STEVEN SPIELBERG PRESENTE

Rappelez-vous les années 80, cette époque bénie où maître Spielberg (s’)investissait sans compter dans le divertissement de qualité: films d’aventures débridés (Retour vers le futur, Les Goonies, Le Secret de la pyramide), comédies fantastiques (Qui veut la peau de Roger Rabbit?, Poltergeist, Gremlins), avec un succès préfigurant déjà celui de son futur studio Dreamworks. Lorsqu'on lui apporte un scénario aux fortes réminiscences du Voyage fantastique (1966), le classique de science-fiction de Richard Fleischer, tonton Spielby et neveu Dante flairent d’instinct toutes les possibilités gargantuesques qu’offre le script. Les pionniers des effets spéciaux - parmi lesquels le grand Dennis Muren, déjà à l’œuvre sur Star Wars – avaient désormais les moyens techniques de concrétiser à l’écran une représentation réaliste de l’organisme humain, vu de l’intérieur, avec globules rouges et blancs en action. A l’aide d’images inédites et inspirées, et au prix d’un Oscar mérité, ces hommes allaient enfin dépoussiérer l’iconographie de la science-fiction, qui mis à part la sainte trilogie de Lucas, en était restée aux décors carton-pâte de la série Star Trek et au kitsch extraordinaire de Flash Gordon (Mike Hodges, 1980). A l’heure du numérique, ces superbes effets n’ont pas pris une ride et restent fabuleux. Retenant la leçon narrative des Aventuriers de l’Arche perdue, Joe Dante enchaîne sans faiblir rebondissement sur rebondissement et, généreux, s’efforce d’offrir toujours plus que son génial pitch de départ.

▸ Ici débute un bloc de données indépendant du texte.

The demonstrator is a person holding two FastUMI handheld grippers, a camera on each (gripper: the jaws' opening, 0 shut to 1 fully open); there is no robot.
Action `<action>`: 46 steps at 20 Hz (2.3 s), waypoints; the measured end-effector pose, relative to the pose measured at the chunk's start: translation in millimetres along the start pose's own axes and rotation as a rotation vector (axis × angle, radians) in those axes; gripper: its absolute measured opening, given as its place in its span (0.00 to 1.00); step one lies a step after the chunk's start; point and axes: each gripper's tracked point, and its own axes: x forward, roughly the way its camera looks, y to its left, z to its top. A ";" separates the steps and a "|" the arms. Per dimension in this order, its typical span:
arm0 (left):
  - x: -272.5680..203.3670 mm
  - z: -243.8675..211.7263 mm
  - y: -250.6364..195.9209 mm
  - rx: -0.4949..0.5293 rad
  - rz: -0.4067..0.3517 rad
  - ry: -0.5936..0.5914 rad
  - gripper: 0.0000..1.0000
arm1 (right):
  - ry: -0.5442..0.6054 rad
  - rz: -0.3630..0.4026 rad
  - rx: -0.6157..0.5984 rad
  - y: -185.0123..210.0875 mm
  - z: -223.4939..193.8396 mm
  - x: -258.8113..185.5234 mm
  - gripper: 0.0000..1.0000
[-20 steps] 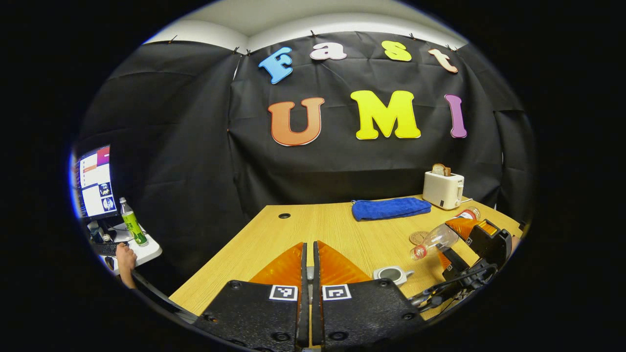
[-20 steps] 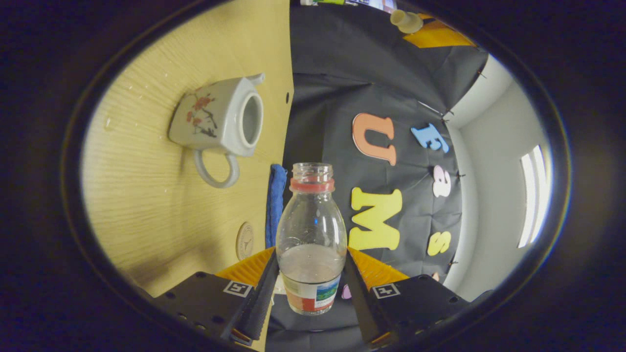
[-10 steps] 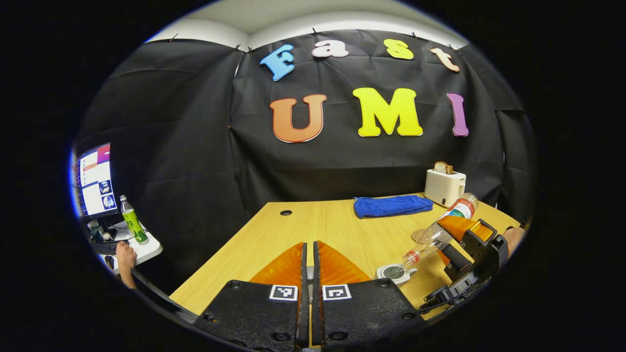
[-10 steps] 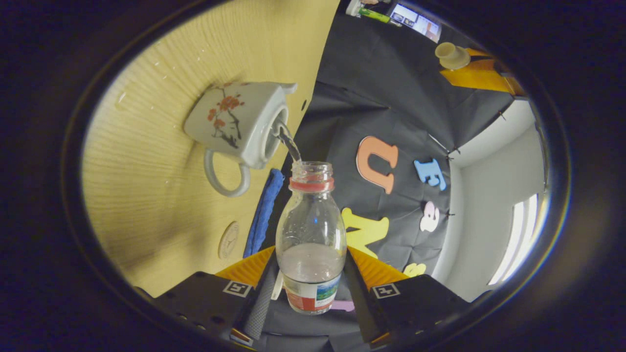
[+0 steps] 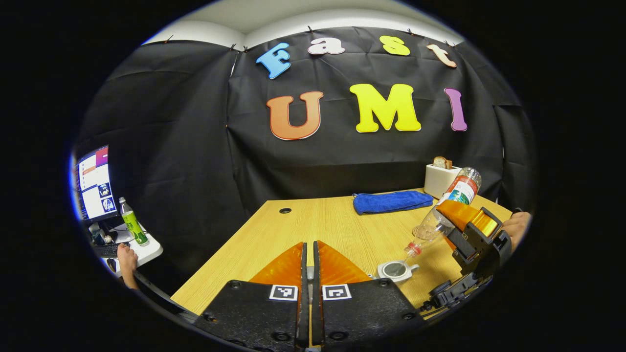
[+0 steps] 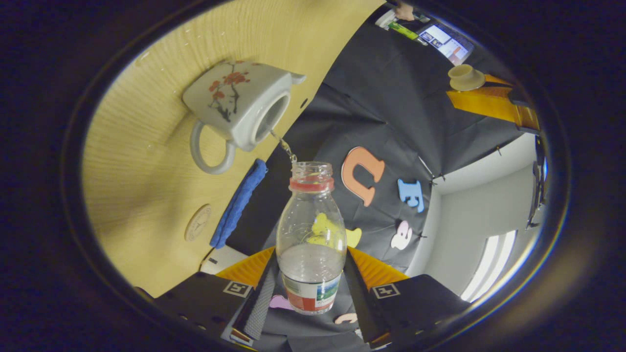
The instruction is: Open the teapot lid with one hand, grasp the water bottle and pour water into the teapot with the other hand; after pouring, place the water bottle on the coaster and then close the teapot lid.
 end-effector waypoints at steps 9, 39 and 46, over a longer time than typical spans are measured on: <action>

LA MACHINE JOE DANTE: ZERO DEFAUT

Là où beaucoup se seraient contenté de 90 minutes sans surprise, et où tant d’autres auraient rallongé sans tenir, Joe Dante ose prolonger l’aventure sur deux heures pleines, sans jamais fléchir. Pour une "petite comédie du samedi après-midi", c’est un exploit. Bien sûr, une fois le film sur ses bases, l’intrigue se révèle n’être qu’un astucieux jeu du chat et de la souris, avec son lot de scènes obligées (courses poursuites, filature, infiltration, capture, évasion…). Mais l’inventivité délurée du cinéaste, combinée à l’efficacité des créateurs d’ILM à matérialiser son imaginaire, affranchissent le film de son statut de simple série B. L’Aventure intérieure est l’exemple concret de ces productions – divertissantes, artistiquement ambitieuses et réussies - qui manquent si cruellement au paysage cinématographique actuel. Si d’aucuns pestent à tort contre le côté copiste de Dante (il est vrai qu’il garnit abondamment ses films de références), force est de reconnaître pourtant qu’il ne tombe jamais dans la parodie ou le plagiat, et qu’il parvient toujours à se réapproprier le concept d’un autre avec succès (Piranha et Les Dents de la mer, Gremlins et E.T.), voire même à le transcender (L’Aventure intérieure surpasse largement le classique de Fleischer). Contrairement au film de 1966, où l’action se déroule exclusivement à l’intérieur du corps humain, Dante et les scénaristes ont par exemple eu l’astucieuse idée de dédoubler l’action à l’extérieur, créant ainsi une mise en abyme maintes fois réjouissante.

LOST IN THE BODY

Pour l’inventivité de son scénario, Dante doit énormément à Jeffrey Boam, génial scénariste trop tôt disparu, sous-employé en raison d’une santé précaire (on lui doit également Dead Zone de Cronenberg, Génération Perdue de Schumacher, Indiana Jones et la dernière croisade et les très bons volets deux et trois de L’Arme Fatale). On peut apercevoir au tout début du film Boam effectuer un caméo de quelques secondes, interviewé par Meg Ryan. Au milieu d’une intrigue en roue libre, de répliques efficaces et piquantes, de redondances réjouissantes entre les deux comédiens principaux et de scènes cultes à la pelle, Boam et Dante se lâchent dans le n’importe quoi jubilatoire, enchaînant avec furie sketchs à la Saturday Night Live (dont Martin Short est issu), course-poursuite avec des méchants miniaturisés taille nain, ou encore transformations faciales grand-guignolesques (dont Total Recall se fera l’écho trois ans plus tard), qui font basculer la science-fiction et la comédie dans le fantastique le plus ludique. Un monde déjanté auxquels participent avec un bonheur démonstratif l’extravagant Dennis Quaid (comme il a pu l’être avec talent en incarnant Jerry Lee Lewis par la suite) et l’enragé – et malheureusement oublié - Martin Short. Le premier incarne sans surprise l’archétype du héros américain, savant mélange entre son personnage de L’Etoffe des héros et le Maverick/Cruise de Top Gun, et habilement réduit ici par la force des choses à un rôle passif. Quaid, qui passe la quasi-totalité du métrage assis dans sa capsule, fait néanmoins preuve d’un énorme charisme et d’un indiscutable leadership en incarnant la conscience du peureux Putter. Ce dernier, sorte de Joe Pesci amputé de sa partie mafieuse, et galvanisé par les conseils de son Jiminy Cricket intérieur, explose littéralement à chaque poussée d’angoisse, et autant dire que rien ne lui est épargné.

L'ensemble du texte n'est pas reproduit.